Assignment :: Where a record holds a picture, leave the picture out; otherwise repeat every record exactly.

Saved data entries ::
####
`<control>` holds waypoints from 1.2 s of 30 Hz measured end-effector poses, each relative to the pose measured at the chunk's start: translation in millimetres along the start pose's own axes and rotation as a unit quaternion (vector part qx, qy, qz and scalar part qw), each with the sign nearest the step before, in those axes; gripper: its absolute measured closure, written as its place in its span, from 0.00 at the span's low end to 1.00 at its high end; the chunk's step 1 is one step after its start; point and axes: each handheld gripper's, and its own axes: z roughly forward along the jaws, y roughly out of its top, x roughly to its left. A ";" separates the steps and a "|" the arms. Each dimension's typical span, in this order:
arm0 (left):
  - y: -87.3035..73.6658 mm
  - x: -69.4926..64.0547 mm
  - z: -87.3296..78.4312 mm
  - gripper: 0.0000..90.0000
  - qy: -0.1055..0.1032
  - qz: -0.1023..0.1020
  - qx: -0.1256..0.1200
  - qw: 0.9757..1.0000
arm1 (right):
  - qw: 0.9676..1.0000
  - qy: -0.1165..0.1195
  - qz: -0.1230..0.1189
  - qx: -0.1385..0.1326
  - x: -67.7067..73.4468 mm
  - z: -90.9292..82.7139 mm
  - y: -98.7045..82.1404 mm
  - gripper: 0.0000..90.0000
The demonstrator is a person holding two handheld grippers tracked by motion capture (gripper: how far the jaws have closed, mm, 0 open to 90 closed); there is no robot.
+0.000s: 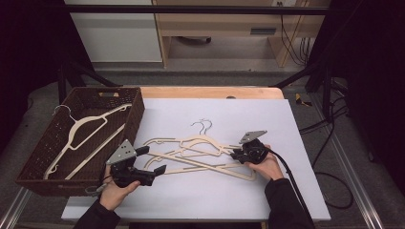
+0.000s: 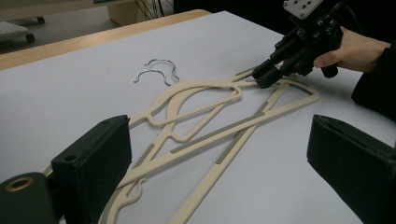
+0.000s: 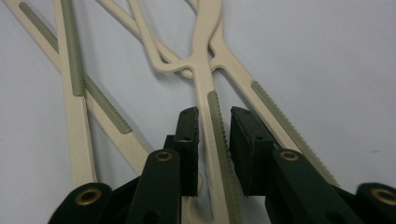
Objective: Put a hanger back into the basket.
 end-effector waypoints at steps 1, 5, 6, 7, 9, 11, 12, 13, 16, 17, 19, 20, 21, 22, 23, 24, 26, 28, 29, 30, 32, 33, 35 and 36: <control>-0.1 -0.1 0.7 0.07 0.000 0.002 0.002 1.000 | 1.000 0.001 0.001 -0.001 0.1 2.2 0.2 0.78; -0.4 -0.6 4.1 0.07 -0.003 0.002 0.006 1.000 | 1.000 0.010 0.003 -0.007 -2.9 5.1 -0.9 0.79; -0.5 -0.7 4.6 0.07 -0.003 0.003 0.007 1.000 | 1.000 0.007 0.002 -0.006 -2.8 4.8 -0.8 0.83; -0.7 -1.2 5.4 0.07 -0.004 0.002 0.009 1.000 | 1.000 0.005 -0.005 -0.005 -2.8 4.8 -0.7 0.85; -0.7 -1.5 6.3 0.07 -0.004 0.005 0.010 1.000 | 1.000 0.011 -0.013 0.002 -0.3 3.8 -0.3 0.87; -0.3 -1.3 7.5 0.07 -0.005 0.004 0.011 1.000 | 1.000 0.021 -0.021 0.001 0.7 3.8 -0.3 0.88; 0.0 -1.1 8.1 0.07 -0.005 0.004 0.013 1.000 | 0.999 0.029 -0.024 0.001 0.4 3.0 -0.5 0.88; 0.6 -1.2 9.5 0.07 -0.006 0.003 0.014 1.000 | 0.999 0.029 -0.024 0.001 0.2 2.7 -0.8 0.88; 4.2 -2.7 14.2 0.07 -0.007 0.007 0.022 1.000 | 0.999 0.025 -0.026 -0.001 1.9 -0.8 -0.2 0.89; 6.8 -3.5 16.6 0.07 -0.007 0.009 0.024 1.000 | 0.999 0.022 -0.035 -0.004 2.3 -2.7 0.3 0.89; 11.6 -4.5 20.6 0.07 -0.008 0.009 0.023 1.000 | 0.999 0.018 -0.040 -0.008 4.6 -6.6 1.5 0.89; 14.0 -4.7 22.7 0.08 -0.008 0.009 0.024 1.000 | 0.999 0.016 -0.041 -0.010 5.7 -8.7 2.2 0.89; 17.9 -5.3 27.3 0.08 -0.008 0.010 0.027 1.000 | 0.999 0.016 -0.043 -0.012 6.4 -10.1 2.5 0.89; 20.1 -5.4 30.4 0.08 -0.008 0.012 0.029 0.999 | 0.999 0.012 -0.046 -0.013 7.2 -12.3 3.0 0.89; 23.6 -5.6 36.3 0.08 -0.009 0.012 0.032 0.999 | 0.999 0.011 -0.042 -0.013 8.1 -13.8 3.4 0.89; 26.1 -5.3 41.7 0.08 -0.008 0.011 0.035 0.999 | 0.999 0.010 -0.045 -0.018 8.4 -15.7 3.7 0.89; 29.9 -4.4 52.3 0.08 -0.006 0.013 0.044 0.999 | 0.999 0.008 -0.049 -0.023 9.3 -19.6 4.6 0.89; 33.2 -1.7 64.7 0.09 -0.003 0.015 0.053 0.998 | 0.998 0.007 -0.051 -0.027 10.8 -22.9 5.5 0.89; 35.1 0.8 72.1 0.09 0.000 0.014 0.061 0.998 | 0.998 0.006 -0.052 -0.028 11.1 -24.1 5.8 0.89; 36.6 2.9 78.0 0.10 0.001 0.016 0.067 0.998 | 0.998 0.004 -0.054 -0.028 11.8 -26.0 6.1 0.89; 39.9 7.6 89.2 0.12 0.000 0.018 0.080 0.997 | 0.998 0.003 -0.056 -0.030 12.8 -28.5 6.7 0.89; 41.5 10.1 94.4 0.13 0.000 0.018 0.086 0.996 | 0.998 0.005 -0.057 -0.033 13.1 -29.6 7.0 0.89; 44.1 14.5 103.9 0.14 0.001 0.021 0.095 0.995 | 0.998 0.004 -0.057 -0.032 14.0 -32.6 7.9 0.89; 44.8 15.9 107.2 0.15 0.001 0.019 0.096 0.995 | 0.998 0.006 -0.057 -0.035 14.2 -33.8 8.2 0.89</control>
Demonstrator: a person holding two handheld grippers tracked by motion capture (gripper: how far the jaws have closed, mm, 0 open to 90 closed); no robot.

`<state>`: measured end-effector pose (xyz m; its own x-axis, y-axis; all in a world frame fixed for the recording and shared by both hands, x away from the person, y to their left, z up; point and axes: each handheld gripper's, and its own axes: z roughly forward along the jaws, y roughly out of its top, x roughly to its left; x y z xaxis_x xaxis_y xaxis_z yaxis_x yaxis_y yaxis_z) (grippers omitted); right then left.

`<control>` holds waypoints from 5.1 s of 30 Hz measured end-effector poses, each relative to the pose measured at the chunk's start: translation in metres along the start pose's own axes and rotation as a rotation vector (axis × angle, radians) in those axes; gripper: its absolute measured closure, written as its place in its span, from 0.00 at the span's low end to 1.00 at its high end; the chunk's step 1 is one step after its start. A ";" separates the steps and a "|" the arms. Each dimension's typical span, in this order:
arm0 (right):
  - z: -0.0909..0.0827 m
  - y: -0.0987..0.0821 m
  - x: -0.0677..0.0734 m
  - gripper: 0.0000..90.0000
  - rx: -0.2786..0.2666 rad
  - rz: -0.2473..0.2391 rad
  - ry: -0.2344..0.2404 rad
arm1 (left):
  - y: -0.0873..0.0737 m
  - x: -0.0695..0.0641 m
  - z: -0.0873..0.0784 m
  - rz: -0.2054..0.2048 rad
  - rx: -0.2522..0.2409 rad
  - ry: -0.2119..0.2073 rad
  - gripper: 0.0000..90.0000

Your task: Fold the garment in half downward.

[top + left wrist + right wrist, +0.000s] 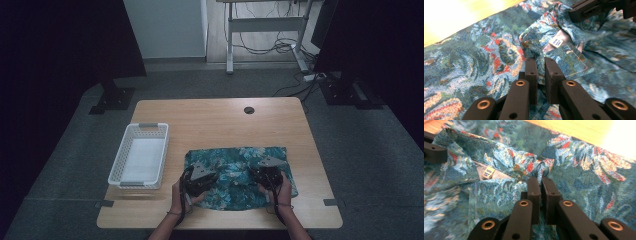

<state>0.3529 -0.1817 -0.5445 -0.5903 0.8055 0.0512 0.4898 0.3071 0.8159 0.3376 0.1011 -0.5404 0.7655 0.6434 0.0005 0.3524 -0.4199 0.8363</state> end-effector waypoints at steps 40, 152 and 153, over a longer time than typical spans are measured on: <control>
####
Task output ::
`<control>` holds waypoints from 1.2 s of 30 Hz measured end-effector poses, each relative to the pose measured at the chunk's start: translation in millimetres along the start pose's own axes and rotation as a unit quaternion (vector part qx, qy, qz and scalar part qw), each with the sign nearest the step before, in those axes; gripper: its absolute measured closure, written as its place in its span, from 0.00 at the span's low end to 1.00 at its high end; the chunk's step 1 is one step after its start; point and axes: each handheld gripper's, and its own axes: z roughly forward along the jaws, y roughly out of its top, x roughly to its left. A ";" separates the steps and a "|" the arms. Each dimension's typical span, in this order:
arm0 (left):
  - y: -87.3035..73.6658 mm
  - x: -69.4926..64.0547 mm
  - z: -87.3296..78.4312 mm
  - gripper: 0.0000..90.0000
  - qy: -0.1055..0.1032
  - qz: -0.1023..0.1020
  - qx: -0.1256..0.1200
  - qw: 0.9757..1.0000
arm1 (right):
  - qw: 0.9676..1.0000
  - qy: -0.1165..0.1195
  - qz: -0.1230..0.1189
  - qx: -0.1385..0.1326
  - x: -67.7067..73.4468 mm
  - z: -90.9292..82.7139 mm
  - y: -98.7045..82.1404 mm
  - gripper: 0.0000..90.0000
The demonstrator is a person holding two handheld grippers tracked by motion capture (gripper: how far the jaws have closed, mm, 0 open to 90 closed); there is no robot.
+0.000s: 
+0.000s: 
+0.000s: 
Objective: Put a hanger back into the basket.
 end-effector waypoints at steps 1, 5, 6, 7, 9, 11, 12, 13, 16, 17, 19, 20, 21, 22, 23, 24, 26, 28, 29, 30, 32, 33, 35 and 36: <control>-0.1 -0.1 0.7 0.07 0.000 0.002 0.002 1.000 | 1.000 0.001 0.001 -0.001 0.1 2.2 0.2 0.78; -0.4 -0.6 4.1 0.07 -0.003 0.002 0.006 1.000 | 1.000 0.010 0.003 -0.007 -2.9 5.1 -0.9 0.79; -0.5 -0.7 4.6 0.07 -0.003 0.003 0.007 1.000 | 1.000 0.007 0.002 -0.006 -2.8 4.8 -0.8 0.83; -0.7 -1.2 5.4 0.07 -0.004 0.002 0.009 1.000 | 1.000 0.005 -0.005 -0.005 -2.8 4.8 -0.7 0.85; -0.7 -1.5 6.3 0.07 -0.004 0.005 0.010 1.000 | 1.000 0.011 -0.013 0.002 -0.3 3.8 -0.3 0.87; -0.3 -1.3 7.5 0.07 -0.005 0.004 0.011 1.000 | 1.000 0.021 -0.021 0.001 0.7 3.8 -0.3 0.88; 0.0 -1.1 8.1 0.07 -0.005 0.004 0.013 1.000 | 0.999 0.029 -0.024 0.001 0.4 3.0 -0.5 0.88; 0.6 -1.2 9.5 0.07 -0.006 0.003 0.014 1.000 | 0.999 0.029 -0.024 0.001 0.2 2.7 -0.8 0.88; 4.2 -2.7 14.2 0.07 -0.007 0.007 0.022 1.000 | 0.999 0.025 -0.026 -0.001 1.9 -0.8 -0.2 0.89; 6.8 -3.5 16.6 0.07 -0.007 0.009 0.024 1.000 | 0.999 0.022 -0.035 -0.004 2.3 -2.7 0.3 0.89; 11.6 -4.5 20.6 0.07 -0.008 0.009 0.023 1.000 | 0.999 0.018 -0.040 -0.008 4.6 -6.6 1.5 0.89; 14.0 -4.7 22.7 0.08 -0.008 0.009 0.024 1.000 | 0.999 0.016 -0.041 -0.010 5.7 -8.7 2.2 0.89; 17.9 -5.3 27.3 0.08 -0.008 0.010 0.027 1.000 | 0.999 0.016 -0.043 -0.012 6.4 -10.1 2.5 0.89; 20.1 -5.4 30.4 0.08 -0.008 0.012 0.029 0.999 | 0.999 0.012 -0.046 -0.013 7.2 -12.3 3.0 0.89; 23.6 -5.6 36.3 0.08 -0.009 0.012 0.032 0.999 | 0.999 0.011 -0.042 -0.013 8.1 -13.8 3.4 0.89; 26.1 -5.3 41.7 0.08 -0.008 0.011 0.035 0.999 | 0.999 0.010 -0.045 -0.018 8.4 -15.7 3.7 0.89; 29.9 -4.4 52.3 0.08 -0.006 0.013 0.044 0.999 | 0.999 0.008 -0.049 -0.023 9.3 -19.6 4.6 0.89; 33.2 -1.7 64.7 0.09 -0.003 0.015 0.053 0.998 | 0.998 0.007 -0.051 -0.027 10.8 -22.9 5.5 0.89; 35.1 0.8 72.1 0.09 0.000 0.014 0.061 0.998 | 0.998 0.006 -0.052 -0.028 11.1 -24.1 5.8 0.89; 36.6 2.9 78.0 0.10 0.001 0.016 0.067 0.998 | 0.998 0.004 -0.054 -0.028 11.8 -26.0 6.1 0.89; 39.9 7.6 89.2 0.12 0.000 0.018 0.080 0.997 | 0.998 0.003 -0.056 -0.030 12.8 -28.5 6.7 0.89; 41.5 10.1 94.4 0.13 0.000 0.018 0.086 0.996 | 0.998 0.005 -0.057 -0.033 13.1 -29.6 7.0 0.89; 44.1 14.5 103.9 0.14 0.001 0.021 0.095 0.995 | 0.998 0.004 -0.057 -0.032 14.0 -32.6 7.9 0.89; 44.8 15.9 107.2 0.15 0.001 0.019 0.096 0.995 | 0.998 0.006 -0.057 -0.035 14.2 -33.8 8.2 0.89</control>
Demonstrator: a person holding two handheld grippers tracked by motion capture (gripper: how far the jaws have closed, mm, 0 open to 90 closed); no robot.

`<state>`: measured end-effector pose (xyz m; its own x-axis, y-axis; all in a world frame fixed for the recording and shared by both hands, x away from the person, y to their left, z up; point and axes: each handheld gripper's, and its own axes: z roughly forward along the jaws, y roughly out of its top, x roughly to its left; x y z xaxis_x xaxis_y xaxis_z yaxis_x yaxis_y yaxis_z) (grippers omitted); right then left.

`<control>` holds waypoints from 5.1 s of 30 Hz measured end-effector poses, each relative to the pose measured at the chunk's start: translation in metres along the start pose's own axes and rotation as a rotation vector (axis × angle, radians) in those axes; gripper: its absolute measured closure, written as its place in its span, from 0.00 at the span's low end to 1.00 at its high end; the chunk's step 1 is one step after its start. A ";" separates the steps and a "|" the arms. Each dimension's typical span, in this order:
arm0 (right):
  - z: -0.0909..0.0827 m
  - y: -0.0987..0.0821 m
  - x: -0.0677..0.0734 m
  - gripper: 0.0000..90.0000
  - rx: -0.2786..0.2666 rad
  - rz: -0.2473..0.2391 rad
  - ry: -0.2344..0.2404 rad
arm1 (left):
  - y: -0.0873..0.0737 m
  - x: -0.0695..0.0641 m
  - z: -0.0873..0.0784 m
  - rz: -0.2054..0.2048 rad
  - rx: -0.2522..0.2409 rad
  - ry: -0.2119..0.2073 rad
  - gripper: 0.0000..90.0000

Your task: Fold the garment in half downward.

[top + left wrist + right wrist, +0.000s] 

<state>0.3529 -0.1817 -0.5445 -0.5903 0.8055 0.0512 0.4898 0.3071 0.8159 0.3376 0.1011 -0.5404 0.7655 0.6434 0.0005 0.3524 -0.4199 0.8363</state> end-effector waypoints at steps 40, 152 and 153, over a longer time than typical spans are measured on: <control>

No further work remains on this exercise.